Em segundo lugar, há só duas diferenças pequenas entre a forma humana e a de chimpanzés da proteína cuja "receita" está contida no FOXP2. Há indícios de que a versão humana passou por uma fase de evolução acelerada, que casa com a ideia da origem relativamente recente, e de grande impacto evolutivo, da linguagem.
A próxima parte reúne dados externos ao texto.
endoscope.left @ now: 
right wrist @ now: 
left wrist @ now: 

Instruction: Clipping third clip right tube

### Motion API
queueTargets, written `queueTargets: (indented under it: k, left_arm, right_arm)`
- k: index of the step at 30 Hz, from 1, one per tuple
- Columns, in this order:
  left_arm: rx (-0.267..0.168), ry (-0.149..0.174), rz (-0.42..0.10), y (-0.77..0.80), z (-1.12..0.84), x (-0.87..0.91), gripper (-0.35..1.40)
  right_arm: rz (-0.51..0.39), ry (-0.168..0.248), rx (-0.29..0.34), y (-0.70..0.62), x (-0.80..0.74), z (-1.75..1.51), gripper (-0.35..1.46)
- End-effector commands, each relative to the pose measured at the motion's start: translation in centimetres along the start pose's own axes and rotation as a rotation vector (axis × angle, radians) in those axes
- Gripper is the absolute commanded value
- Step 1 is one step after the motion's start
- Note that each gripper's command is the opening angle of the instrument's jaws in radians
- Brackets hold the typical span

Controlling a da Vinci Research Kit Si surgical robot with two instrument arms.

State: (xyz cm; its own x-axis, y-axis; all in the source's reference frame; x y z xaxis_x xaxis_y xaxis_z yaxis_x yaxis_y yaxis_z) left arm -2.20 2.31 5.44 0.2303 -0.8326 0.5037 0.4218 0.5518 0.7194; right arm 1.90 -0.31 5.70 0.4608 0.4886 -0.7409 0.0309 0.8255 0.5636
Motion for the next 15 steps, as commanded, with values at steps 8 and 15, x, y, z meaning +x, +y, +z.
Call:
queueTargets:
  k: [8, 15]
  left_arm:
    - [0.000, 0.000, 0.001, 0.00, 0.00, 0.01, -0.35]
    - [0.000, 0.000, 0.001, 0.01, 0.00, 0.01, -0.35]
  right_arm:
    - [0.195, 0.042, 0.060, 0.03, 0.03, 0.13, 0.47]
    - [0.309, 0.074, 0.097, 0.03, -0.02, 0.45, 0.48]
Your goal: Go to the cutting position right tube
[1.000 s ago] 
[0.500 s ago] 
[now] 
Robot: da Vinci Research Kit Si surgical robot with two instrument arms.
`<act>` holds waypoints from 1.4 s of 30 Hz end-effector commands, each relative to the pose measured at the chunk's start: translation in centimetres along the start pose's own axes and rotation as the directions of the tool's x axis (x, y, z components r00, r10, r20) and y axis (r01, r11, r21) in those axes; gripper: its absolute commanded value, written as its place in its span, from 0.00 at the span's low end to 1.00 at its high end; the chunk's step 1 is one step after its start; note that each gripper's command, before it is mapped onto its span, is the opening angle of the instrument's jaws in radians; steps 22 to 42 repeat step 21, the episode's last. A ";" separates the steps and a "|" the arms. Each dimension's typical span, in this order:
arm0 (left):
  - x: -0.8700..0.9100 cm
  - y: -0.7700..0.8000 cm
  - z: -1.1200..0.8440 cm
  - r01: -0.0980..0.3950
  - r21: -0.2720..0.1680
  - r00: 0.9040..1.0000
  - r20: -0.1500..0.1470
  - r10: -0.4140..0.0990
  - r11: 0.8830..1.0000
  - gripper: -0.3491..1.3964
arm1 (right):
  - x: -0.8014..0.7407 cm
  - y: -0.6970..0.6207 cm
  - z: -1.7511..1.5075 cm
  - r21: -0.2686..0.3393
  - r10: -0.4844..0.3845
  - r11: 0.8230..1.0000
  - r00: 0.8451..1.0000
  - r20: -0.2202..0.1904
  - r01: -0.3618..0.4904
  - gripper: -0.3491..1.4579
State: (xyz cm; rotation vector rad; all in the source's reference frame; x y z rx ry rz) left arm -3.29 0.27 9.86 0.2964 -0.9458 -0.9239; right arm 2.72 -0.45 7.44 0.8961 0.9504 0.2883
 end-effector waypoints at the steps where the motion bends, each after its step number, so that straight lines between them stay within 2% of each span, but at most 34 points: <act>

Elucidar o que o FOXP2 faz daria mais pistas para entender por que humanos e chimpanzés são tão diferentes em comportamento e capacidade mental, apesar de compartilharem cerca de 99% do DNA. Ao que tudo indica, diferenças pequenas conduzem a grandes mudanças.

Tubo de ensaio
O que os pesquisadores fizeram foi acompanhar o que acontecia com dois grupos diferentes de neurônios de laboratório. Um dos grupos recebeu a versão humana do FOXP2, enquanto noutro foi inserida a forma do gene em chimpanzés.
Como a proteína derivada do FOXP2 é uma espécie de gerenciador do DNA, ajudando a coordenar ativação ou desligamento de outros genes, nada mais natural do que comparar o que acontecia com outros genes nos dois grupos de células.
"Eles mostraram que as vias de ativação de genes são bem diferentes entre humanos e chimpanzés, mostrando que as alterações na estrutura da versão humana têm consequências dramáticas para a atividade celular", explica o biólogo brasileiro Alysson Muotri, da Universidade da Califórnia em San Diego, que comentou a pesquisa a pedido da Folha.
Para ser mais exato, a versão humana intensificou a ativação de 61 genes e diminuiu a de outros 56. Muitos deles, mostra a análise, têm ligação direta com o desenvolvimento do cérebro ou com a formação dos ossos e das cartilagens do crânio.
É como se o FOXP2, portanto, estivesse ligado tanto ao "software" da fala (as áreas do cérebro que permitem a emissão e compreensão de linguagem) quando ao "hardware" -o formato correto da anatomia humana que conduz à capacidade de falar. "De qualquer forma, é surpreendente que eles detectem diferenças mesmo em células", diz Muotri.
"Esse tipo de trabalho, espero, é só o começo do esforço para entender o surgimento das funções cognitivas superiores, como a linguagem, em humanos", afirma Geschwind.